What is the simplest way to move data from SQL Server to BigQuery?

Set up a SQL Server source connection and a BigQuery target connection in Sling, then run a short YAML replication. Sling reads from SQL Server over the standard protocol and loads BigQuery through its bulk API, so a working pipeline takes a few minutes rather than days of infrastructure setup.

How does Sling compare to Google Dataflow or Cloud Data Fusion for SQL Server to BigQuery?

Dataflow and Data Fusion are powerful but require provisioning instances, uploading a JDBC driver, and managing templates. Sling is a single CLI with no infrastructure to run, which makes it a lighter option for scheduled batch and incremental loads where you don't need a streaming engine.

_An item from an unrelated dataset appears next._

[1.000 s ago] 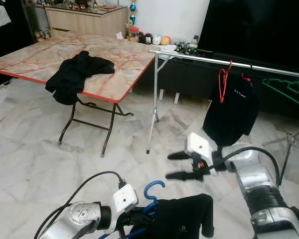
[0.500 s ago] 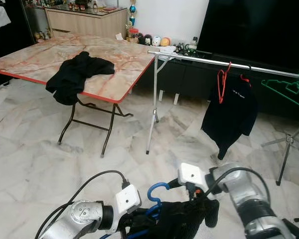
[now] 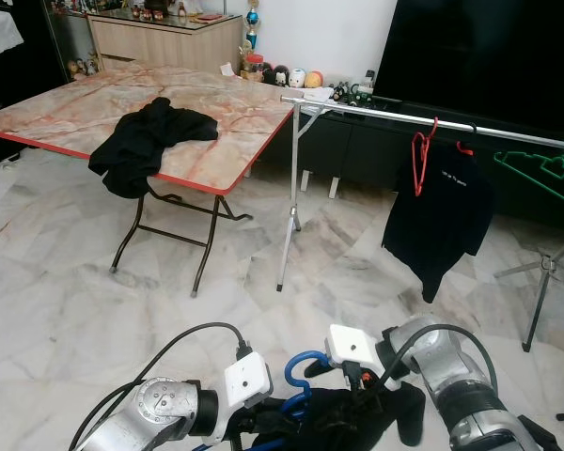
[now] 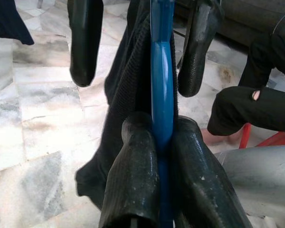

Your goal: Hang hanger

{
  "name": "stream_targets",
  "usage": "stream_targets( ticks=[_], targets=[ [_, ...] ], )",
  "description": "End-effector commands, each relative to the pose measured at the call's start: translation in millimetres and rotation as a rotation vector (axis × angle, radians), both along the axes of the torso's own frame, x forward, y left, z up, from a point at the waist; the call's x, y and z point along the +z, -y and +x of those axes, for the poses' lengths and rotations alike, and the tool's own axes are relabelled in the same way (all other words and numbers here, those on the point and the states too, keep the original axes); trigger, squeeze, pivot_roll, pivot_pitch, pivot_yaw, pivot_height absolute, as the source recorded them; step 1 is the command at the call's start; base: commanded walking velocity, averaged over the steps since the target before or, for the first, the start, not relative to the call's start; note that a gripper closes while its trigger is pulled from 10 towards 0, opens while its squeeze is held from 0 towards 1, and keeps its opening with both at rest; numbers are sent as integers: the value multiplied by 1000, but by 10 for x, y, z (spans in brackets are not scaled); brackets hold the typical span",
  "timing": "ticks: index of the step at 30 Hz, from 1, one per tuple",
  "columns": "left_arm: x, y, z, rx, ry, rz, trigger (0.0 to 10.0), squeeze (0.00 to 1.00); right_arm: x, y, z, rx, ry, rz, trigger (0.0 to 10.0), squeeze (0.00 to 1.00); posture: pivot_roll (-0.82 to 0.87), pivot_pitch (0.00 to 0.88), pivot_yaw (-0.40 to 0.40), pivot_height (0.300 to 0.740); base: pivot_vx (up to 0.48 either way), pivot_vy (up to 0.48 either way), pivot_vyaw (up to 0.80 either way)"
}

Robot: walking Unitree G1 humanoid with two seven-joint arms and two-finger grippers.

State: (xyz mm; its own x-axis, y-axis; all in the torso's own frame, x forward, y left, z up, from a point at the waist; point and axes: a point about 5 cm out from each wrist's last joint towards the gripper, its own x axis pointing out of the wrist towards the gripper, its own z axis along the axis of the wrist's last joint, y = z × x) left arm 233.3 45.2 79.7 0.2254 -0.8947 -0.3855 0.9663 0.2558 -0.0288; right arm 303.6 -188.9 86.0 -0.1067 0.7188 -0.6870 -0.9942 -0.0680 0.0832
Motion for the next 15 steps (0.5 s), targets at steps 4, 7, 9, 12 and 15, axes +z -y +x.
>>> stream_targets(
  ticks=[4, 7, 9, 12, 15],
  targets=[
    [166, 90, 30, -45, 74, -20, 10000, 0, -10, -63, -6, 44, -3, -9, 10000, 0, 157, 0, -123, 740, 0, 0, 0],
    [191, 105, 43, -43, 83, -24, 10000, 0, -53, -119, -28, 57, -10, -2, 10000, 0, 161, 0, -122, 740, 0, 0, 0],
    [206, 116, 49, -42, 88, -27, 10000, 0, -85, -170, -47, 74, -20, 3, 1608, 0, 161, 0, -120, 740, 0, 0, 0],
    [215, 122, 49, -46, 91, -27, 10000, 0, -96, -194, -54, 83, -30, 5, 0, 0, 161, 0, -120, 740, 0, 0, 0],
    [219, 123, 75, -45, 105, -15, 10000, 0, -119, -214, -63, 105, -34, -18, 0, 0, 155, 0, -122, 740, 0, 0, 0]
  ],
)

How are SQL Server data types mapped to BigQuery?

Sling maps SQL Server types to their BigQuery equivalents automatically: NVARCHAR and VARCHAR become STRING, DECIMAL and NUMERIC become NUMERIC or BIGNUMERIC, DATETIME2 and DATETIMEOFFSET become TIMESTAMP, BIT becomes BOOL, and UNIQUEIDENTIFIER becomes STRING. You can override any column with a columns block in the stream.

Can Sling do incremental SQL Server to BigQuery loads instead of full reloads?

Yes. Set mode to incremental with a primary_key and an update_key column such as last_modified_date. Sling pulls only rows changed since the last run and merges them into the BigQuery table, which is the practical equivalent of CDC for most batch pipelines.

Do I need to create the BigQuery tables and schema first?

No. Sling creates the target dataset tables and columns to match the source on the first run, and with add_new_columns enabled it adds new columns automatically when they appear in SQL Server.

How does Sling keep BigQuery load costs down?

Sling loads through BigQuery's bulk load path rather than streaming inserts, so you avoid the per-row streaming charge. Using incremental mode further reduces the bytes processed by only moving changed rows.

Does this work with SQL Server running on Azure or on-premises?

Yes. As long as Sling can reach the server with a connection string, it works against Azure SQL Database, SQL Server on a VM, Amazon RDS for SQL Server, or an on-premises instance.

Last updated: June 2026

Introduction

Setting up a data pipeline from SQL Server to BigQuery traditionally involves numerous complex steps and considerations. Organizations often struggle with infrastructure setup, authentication management, schema compatibility, and maintaining optimal performance. This complexity can lead to increased development time, higher costs, and potential reliability issues.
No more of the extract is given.